▶ Work task
Go through the data and say how many lines include the string "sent"; return only the figure.

[Records from a collection]
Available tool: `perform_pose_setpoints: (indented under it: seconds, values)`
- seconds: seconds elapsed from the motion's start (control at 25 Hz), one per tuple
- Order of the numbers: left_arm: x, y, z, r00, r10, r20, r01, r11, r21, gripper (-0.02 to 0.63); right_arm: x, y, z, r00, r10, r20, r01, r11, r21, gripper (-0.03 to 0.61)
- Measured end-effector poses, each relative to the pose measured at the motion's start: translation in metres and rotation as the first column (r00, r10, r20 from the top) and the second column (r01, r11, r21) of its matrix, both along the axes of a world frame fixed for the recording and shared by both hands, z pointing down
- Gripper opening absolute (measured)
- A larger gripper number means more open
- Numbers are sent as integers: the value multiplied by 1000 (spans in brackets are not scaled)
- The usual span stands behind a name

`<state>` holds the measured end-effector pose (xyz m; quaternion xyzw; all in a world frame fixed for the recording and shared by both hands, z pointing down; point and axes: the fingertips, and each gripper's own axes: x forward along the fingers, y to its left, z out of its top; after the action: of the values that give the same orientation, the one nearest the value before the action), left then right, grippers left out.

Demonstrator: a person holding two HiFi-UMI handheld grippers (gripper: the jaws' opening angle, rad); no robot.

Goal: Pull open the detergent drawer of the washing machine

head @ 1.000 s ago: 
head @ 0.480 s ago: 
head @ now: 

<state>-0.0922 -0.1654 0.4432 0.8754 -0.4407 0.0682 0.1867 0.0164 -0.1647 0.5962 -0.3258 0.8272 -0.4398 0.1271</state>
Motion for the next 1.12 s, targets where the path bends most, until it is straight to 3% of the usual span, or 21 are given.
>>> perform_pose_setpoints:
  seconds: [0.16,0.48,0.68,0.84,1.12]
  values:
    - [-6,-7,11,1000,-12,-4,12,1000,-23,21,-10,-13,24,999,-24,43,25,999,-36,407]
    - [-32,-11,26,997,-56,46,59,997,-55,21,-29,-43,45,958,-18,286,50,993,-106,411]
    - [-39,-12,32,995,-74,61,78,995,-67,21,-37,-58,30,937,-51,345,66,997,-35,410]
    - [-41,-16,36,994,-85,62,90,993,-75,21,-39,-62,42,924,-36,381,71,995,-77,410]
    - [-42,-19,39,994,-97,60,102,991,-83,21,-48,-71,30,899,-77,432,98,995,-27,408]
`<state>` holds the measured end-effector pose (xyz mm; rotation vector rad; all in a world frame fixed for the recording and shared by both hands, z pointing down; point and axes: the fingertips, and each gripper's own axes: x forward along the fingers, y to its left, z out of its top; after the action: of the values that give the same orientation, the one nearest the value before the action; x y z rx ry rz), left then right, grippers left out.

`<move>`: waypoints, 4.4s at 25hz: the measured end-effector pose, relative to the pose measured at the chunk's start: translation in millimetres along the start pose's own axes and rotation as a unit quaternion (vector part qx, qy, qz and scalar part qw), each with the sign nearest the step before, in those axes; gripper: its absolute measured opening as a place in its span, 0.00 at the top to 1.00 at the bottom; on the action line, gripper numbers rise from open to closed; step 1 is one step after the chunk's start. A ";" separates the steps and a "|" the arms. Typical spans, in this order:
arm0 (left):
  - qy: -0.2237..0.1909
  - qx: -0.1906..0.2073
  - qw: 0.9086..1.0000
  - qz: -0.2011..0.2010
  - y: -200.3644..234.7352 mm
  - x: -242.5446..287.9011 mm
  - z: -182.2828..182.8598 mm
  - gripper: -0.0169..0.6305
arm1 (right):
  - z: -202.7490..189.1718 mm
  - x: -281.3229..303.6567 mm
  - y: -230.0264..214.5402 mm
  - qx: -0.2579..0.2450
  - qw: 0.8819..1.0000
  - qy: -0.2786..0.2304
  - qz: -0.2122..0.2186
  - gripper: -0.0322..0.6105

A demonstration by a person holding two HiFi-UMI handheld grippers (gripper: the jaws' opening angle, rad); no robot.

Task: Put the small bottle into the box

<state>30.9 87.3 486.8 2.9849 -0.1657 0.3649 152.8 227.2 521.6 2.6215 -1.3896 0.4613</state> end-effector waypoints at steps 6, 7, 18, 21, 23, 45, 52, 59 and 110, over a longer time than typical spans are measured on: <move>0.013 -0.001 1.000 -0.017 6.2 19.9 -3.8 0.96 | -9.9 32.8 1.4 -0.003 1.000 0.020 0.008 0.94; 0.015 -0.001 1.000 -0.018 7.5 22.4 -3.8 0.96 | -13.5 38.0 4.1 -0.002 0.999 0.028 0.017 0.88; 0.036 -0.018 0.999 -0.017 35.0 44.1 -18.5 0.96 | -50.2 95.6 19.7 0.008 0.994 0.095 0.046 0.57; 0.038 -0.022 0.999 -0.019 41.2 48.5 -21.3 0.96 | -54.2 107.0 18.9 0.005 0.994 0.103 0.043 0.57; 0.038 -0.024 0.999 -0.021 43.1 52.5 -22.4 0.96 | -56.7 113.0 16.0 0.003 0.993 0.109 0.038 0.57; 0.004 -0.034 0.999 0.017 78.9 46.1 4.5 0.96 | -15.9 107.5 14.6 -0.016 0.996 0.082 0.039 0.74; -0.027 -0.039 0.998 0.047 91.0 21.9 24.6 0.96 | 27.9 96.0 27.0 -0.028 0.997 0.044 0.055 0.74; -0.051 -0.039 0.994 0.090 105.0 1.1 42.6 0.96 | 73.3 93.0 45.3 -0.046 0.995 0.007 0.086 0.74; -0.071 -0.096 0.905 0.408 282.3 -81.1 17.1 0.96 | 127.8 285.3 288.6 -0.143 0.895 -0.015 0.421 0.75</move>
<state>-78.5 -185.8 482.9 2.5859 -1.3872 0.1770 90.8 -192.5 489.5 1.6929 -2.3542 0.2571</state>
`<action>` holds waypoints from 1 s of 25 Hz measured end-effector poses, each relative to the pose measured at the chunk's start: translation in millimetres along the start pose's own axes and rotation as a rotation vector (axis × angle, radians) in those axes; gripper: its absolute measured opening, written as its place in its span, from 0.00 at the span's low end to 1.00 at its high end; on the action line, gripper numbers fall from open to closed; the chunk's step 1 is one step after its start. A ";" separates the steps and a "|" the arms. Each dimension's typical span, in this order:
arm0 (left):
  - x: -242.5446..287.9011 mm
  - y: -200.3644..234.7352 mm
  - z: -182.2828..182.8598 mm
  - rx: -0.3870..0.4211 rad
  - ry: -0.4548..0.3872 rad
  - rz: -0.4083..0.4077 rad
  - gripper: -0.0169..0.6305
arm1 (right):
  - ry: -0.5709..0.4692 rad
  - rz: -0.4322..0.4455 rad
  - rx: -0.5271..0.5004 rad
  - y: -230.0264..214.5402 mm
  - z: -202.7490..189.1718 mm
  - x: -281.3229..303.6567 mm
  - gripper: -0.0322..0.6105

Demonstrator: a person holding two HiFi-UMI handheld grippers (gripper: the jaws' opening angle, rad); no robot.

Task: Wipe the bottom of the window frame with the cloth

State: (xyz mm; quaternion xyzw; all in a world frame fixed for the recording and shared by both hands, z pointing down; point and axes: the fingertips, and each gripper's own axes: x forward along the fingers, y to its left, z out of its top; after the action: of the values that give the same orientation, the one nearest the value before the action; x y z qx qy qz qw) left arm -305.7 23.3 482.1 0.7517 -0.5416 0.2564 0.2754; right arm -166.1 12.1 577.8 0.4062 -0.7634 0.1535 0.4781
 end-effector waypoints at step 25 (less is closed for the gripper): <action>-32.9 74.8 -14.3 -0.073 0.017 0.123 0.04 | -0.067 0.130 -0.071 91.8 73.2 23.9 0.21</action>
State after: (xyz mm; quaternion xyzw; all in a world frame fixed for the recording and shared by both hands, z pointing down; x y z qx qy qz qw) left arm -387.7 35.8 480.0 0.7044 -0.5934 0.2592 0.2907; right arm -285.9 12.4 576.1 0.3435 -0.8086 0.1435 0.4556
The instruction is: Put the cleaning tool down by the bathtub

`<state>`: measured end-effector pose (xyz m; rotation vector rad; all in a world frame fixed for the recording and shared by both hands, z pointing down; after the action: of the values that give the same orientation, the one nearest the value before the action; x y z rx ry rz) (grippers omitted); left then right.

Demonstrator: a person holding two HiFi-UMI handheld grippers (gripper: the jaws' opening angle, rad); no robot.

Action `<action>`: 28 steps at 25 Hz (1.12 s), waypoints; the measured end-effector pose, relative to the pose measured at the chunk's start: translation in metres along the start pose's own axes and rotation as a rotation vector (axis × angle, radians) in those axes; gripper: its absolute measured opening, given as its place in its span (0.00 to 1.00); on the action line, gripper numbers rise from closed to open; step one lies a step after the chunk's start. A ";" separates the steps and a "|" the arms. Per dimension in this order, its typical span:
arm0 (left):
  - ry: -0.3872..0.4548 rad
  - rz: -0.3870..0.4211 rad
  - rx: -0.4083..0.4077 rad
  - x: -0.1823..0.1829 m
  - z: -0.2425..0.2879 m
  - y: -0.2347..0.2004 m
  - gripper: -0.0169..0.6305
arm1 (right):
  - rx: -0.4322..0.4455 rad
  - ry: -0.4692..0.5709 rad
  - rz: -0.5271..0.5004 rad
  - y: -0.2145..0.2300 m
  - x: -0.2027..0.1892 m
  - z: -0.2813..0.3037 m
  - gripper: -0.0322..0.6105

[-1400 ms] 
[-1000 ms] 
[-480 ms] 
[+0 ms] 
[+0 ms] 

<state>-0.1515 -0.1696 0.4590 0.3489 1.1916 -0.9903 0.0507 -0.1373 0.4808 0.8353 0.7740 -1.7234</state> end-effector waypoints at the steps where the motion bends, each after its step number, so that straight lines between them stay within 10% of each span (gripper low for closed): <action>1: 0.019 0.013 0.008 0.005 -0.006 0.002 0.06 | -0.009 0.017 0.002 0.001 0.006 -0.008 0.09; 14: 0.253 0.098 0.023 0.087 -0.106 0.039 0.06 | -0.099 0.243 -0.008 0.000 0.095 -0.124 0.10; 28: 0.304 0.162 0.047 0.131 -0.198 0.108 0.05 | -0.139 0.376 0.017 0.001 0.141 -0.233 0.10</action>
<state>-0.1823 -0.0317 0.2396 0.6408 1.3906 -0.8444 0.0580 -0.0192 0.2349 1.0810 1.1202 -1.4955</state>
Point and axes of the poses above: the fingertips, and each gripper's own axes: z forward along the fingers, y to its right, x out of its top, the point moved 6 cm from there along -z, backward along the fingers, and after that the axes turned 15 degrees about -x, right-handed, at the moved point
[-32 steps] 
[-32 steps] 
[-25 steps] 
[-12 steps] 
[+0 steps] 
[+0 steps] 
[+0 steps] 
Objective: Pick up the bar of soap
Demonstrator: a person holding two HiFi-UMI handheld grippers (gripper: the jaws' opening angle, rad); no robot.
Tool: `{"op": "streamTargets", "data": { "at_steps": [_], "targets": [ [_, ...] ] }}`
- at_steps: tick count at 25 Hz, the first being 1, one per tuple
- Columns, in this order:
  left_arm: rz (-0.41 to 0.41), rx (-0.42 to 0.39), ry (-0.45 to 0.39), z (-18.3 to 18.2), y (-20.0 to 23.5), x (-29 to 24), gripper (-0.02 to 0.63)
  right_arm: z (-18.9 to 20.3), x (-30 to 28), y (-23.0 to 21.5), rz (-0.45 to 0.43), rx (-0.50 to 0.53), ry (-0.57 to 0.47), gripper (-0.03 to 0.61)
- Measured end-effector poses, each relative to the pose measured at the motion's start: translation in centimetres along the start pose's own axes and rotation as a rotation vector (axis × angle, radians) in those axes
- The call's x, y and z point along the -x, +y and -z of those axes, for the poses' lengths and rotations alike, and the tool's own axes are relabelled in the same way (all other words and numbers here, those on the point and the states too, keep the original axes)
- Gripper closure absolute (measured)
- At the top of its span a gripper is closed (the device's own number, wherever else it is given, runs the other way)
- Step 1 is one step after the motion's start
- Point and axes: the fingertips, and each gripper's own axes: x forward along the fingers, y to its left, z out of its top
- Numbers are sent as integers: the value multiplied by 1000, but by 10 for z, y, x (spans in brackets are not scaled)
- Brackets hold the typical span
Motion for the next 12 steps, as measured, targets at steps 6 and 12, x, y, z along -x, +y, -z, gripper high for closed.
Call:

▶ Response to this exercise
2